━━━━━ Supplied entries ━━━━━
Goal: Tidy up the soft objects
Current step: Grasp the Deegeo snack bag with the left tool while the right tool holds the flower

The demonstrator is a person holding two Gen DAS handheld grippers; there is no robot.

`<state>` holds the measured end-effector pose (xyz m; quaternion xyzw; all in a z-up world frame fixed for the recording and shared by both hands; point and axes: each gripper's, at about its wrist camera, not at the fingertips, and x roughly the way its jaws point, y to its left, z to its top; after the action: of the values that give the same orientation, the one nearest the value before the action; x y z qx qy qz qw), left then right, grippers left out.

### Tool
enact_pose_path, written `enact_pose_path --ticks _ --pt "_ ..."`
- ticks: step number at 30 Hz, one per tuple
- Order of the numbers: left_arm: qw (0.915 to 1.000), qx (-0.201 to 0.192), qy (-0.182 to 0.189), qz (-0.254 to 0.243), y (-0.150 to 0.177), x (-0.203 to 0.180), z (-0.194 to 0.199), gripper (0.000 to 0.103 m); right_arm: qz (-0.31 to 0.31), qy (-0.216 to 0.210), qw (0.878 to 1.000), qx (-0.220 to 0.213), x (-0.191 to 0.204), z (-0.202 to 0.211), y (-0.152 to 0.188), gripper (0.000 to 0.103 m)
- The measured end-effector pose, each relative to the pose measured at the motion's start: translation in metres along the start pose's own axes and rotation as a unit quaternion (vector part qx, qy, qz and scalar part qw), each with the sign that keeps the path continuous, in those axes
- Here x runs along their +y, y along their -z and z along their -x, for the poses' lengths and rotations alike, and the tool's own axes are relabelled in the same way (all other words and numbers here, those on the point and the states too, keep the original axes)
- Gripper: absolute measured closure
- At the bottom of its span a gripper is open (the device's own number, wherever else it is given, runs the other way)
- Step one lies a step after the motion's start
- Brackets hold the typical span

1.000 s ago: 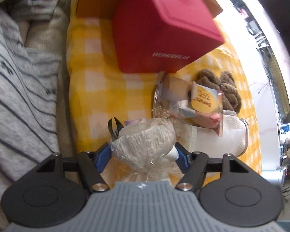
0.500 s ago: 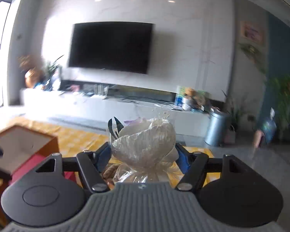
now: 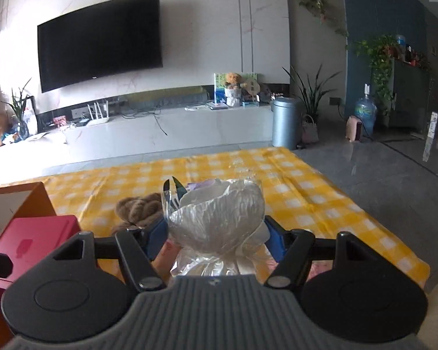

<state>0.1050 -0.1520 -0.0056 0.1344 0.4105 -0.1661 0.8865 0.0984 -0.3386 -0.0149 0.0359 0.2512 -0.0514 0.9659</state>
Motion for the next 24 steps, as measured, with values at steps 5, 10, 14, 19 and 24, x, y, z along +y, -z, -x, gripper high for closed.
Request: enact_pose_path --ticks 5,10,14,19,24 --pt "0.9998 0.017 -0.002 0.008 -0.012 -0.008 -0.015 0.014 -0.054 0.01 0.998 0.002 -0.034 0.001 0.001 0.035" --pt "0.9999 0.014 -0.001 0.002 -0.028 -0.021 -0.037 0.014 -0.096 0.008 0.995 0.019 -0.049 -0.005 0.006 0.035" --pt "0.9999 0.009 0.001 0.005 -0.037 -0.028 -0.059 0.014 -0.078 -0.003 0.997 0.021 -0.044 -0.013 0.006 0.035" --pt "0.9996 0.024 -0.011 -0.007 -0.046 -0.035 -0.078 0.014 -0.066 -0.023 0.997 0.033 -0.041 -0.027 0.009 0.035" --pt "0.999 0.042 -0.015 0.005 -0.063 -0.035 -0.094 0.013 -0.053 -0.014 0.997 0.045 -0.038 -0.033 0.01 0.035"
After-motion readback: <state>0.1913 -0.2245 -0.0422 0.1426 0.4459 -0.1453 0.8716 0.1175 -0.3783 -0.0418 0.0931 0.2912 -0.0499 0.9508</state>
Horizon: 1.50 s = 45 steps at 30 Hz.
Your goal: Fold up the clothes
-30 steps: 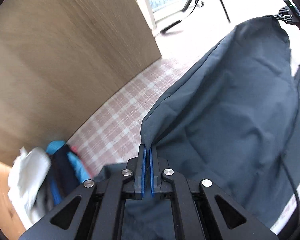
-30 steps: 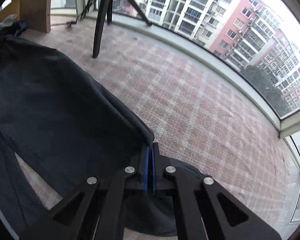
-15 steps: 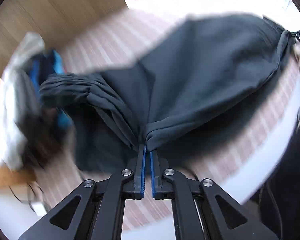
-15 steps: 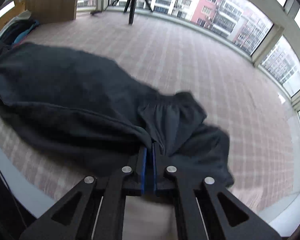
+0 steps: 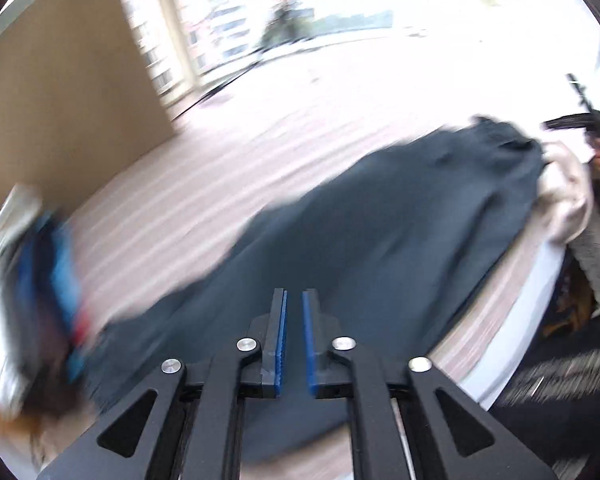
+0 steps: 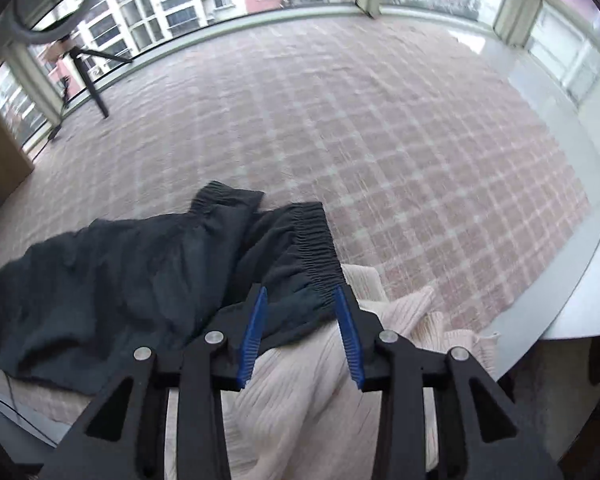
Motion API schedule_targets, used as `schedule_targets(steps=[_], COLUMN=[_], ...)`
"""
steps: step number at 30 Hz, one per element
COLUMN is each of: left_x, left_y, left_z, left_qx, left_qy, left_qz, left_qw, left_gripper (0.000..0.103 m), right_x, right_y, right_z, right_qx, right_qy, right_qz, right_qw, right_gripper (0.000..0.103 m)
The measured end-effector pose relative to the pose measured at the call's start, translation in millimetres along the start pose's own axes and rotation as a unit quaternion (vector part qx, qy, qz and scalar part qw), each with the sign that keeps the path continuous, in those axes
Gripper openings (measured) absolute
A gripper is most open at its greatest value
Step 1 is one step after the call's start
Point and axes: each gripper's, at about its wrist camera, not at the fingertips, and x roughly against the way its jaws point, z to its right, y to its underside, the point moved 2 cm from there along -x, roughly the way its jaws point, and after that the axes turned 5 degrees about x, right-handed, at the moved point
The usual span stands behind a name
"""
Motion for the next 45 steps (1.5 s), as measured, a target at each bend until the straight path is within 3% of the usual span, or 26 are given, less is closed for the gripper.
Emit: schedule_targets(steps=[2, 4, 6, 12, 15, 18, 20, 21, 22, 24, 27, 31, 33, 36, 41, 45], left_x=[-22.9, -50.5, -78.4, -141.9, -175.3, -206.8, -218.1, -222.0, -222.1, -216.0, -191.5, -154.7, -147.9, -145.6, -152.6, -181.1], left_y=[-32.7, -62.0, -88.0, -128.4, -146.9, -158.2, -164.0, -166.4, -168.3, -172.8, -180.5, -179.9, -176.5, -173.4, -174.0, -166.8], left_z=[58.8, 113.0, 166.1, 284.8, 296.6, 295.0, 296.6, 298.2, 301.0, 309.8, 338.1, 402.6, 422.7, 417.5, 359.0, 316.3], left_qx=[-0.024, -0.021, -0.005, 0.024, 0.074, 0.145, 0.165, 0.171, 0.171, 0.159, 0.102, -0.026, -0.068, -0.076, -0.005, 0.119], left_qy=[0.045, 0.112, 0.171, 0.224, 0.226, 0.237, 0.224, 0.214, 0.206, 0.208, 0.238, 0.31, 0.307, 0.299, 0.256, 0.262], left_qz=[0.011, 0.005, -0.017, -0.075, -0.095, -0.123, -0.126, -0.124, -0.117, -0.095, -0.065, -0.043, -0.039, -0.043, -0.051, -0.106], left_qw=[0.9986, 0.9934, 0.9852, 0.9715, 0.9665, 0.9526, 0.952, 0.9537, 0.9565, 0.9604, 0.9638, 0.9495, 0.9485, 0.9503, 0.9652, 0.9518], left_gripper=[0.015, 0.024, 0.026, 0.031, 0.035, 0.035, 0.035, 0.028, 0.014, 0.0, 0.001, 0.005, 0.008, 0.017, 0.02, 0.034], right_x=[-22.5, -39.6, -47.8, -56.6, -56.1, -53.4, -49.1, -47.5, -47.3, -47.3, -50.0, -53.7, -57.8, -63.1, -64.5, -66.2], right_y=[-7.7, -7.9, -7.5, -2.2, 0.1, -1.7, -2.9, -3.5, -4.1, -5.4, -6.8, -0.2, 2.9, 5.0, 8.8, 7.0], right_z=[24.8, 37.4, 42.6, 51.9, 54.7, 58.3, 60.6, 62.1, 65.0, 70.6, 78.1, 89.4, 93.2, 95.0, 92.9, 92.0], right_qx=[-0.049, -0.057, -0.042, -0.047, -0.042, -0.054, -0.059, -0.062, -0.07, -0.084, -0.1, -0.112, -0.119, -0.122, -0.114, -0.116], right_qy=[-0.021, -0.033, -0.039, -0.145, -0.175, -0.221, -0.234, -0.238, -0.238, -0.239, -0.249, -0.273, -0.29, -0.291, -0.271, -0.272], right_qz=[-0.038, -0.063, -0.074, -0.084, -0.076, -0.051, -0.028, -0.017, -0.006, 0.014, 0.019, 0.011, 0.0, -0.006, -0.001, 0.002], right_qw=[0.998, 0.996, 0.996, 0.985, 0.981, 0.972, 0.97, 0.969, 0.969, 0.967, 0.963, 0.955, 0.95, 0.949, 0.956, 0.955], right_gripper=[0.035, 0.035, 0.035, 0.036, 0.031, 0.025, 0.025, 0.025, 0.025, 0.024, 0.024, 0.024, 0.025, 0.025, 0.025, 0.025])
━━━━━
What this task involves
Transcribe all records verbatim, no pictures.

Solution to this exercise
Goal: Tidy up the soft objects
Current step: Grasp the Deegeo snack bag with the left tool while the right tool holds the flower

The demonstrator is a person holding two Gen DAS handheld grippers; there is no robot.

`<state>` holds the measured end-effector pose (xyz m; quaternion xyzw; all in a z-up world frame fixed for the recording and shared by both hands; point and axes: each gripper's, at about its wrist camera, not at the fingertips, and x roughly the way its jaws point, y to its left, z to its top; after the action: of the values that give the same orientation, the one nearest the value before the action; x y z qx qy qz qw), left then right, grippers left out.

### Tool
enact_pose_path, written `enact_pose_path --ticks _ --pt "_ ..."`
- ticks: step number at 30 Hz, one per tuple
- Order of the numbers: left_arm: qw (0.915 to 1.000), qx (-0.201 to 0.192), qy (-0.182 to 0.189), qz (-0.254 to 0.243), y (-0.150 to 0.177), x (-0.203 to 0.180), z (-0.194 to 0.199), gripper (0.000 to 0.103 m); right_arm: qz (-0.31 to 0.31), qy (-0.216 to 0.210), qw (0.878 to 1.000), qx (-0.220 to 0.213), x (-0.191 to 0.204), z (-0.202 to 0.211), y (-0.152 to 0.188), gripper (0.000 to 0.103 m)
- The measured end-effector pose, each relative to the pose measured at the motion's start: translation in metres along the start pose's own axes and rotation as a unit quaternion (vector part qx, qy, qz and scalar part qw), each with the sign that keeps the path continuous, in those axes
- Here x runs along their +y, y along their -z and z along their -x, for the poses' lengths and rotations alike, and the tool's own axes are relabelled in the same way (all other words and numbers here, those on the point and the states too, keep the original axes)
- Gripper: absolute measured closure
- At the bottom of its span a gripper is open (the device's own number, wherever else it is given, runs the other way)
- Step one lies a step after the motion's start
- Brackets hold the typical span

1.000 s ago: 
0.500 s ago: 
now: 

<state>0.1050 -0.1520 -0.0056 0.1344 0.4105 -0.1661 0.8865 0.0984 -0.3386 -0.0149 0.0359 0.2512 -0.0514 0.9659</state>
Motion for the next 24 steps, as measured, with values at steps 5, 10, 14, 19 and 24, x, y, z along +y, -z, -x, gripper high for closed.
Request: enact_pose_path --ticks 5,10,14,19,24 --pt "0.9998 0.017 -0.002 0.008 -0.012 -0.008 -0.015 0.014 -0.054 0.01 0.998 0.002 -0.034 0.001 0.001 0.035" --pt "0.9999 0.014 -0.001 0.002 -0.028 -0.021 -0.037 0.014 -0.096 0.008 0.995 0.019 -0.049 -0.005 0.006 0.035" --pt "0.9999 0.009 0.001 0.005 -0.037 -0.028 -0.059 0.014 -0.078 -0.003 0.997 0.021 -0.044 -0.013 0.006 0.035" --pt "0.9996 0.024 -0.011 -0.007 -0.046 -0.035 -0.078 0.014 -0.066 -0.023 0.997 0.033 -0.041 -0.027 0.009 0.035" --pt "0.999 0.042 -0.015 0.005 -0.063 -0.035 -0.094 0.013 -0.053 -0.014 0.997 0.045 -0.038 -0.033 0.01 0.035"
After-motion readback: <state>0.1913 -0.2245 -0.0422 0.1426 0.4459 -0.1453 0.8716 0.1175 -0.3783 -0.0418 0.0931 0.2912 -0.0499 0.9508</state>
Horizon: 1.50 s = 45 steps at 30 Hz.
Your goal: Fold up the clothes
-30 steps: 
-30 steps: 
-15 steps: 
-15 steps: 
+0 steps: 
+0 steps: 
Motion API schedule_targets, used as `schedule_targets(steps=[_], COLUMN=[_], ...)`
"""
steps: step number at 30 Hz, one per element
COLUMN is each of: left_x, left_y, left_z, left_qx, left_qy, left_qz, left_qw, left_gripper (0.000..0.103 m), right_x, right_y, right_z, right_qx, right_qy, right_qz, right_qw, right_gripper (0.000..0.103 m)
The measured end-effector pose relative to the pose measured at the call's start, translation in millimetres along the start pose's own axes and rotation as a unit quaternion (vector part qx, qy, qz and scalar part qw), each with the sign that keeps the path continuous, in those axes
Gripper openings (measured) absolute
A gripper is most open at its greatest value
Step 1 is one step after the call's start
Point and axes: each gripper's, at about its wrist camera, not at the fingertips, and x roughly against the way its jaws point, z to its right, y to its underside, the point moved 2 cm from there along -x, roughly the way its jaws point, and after that the axes turned 5 degrees about x, right-handed, at the moved point
The usual span stands behind a name
"""
Motion for the next 45 steps (1.5 s), as measured, a target at each bend until the straight path is within 3% of the usual span, or 26 are given, less is closed for the gripper.
Emit: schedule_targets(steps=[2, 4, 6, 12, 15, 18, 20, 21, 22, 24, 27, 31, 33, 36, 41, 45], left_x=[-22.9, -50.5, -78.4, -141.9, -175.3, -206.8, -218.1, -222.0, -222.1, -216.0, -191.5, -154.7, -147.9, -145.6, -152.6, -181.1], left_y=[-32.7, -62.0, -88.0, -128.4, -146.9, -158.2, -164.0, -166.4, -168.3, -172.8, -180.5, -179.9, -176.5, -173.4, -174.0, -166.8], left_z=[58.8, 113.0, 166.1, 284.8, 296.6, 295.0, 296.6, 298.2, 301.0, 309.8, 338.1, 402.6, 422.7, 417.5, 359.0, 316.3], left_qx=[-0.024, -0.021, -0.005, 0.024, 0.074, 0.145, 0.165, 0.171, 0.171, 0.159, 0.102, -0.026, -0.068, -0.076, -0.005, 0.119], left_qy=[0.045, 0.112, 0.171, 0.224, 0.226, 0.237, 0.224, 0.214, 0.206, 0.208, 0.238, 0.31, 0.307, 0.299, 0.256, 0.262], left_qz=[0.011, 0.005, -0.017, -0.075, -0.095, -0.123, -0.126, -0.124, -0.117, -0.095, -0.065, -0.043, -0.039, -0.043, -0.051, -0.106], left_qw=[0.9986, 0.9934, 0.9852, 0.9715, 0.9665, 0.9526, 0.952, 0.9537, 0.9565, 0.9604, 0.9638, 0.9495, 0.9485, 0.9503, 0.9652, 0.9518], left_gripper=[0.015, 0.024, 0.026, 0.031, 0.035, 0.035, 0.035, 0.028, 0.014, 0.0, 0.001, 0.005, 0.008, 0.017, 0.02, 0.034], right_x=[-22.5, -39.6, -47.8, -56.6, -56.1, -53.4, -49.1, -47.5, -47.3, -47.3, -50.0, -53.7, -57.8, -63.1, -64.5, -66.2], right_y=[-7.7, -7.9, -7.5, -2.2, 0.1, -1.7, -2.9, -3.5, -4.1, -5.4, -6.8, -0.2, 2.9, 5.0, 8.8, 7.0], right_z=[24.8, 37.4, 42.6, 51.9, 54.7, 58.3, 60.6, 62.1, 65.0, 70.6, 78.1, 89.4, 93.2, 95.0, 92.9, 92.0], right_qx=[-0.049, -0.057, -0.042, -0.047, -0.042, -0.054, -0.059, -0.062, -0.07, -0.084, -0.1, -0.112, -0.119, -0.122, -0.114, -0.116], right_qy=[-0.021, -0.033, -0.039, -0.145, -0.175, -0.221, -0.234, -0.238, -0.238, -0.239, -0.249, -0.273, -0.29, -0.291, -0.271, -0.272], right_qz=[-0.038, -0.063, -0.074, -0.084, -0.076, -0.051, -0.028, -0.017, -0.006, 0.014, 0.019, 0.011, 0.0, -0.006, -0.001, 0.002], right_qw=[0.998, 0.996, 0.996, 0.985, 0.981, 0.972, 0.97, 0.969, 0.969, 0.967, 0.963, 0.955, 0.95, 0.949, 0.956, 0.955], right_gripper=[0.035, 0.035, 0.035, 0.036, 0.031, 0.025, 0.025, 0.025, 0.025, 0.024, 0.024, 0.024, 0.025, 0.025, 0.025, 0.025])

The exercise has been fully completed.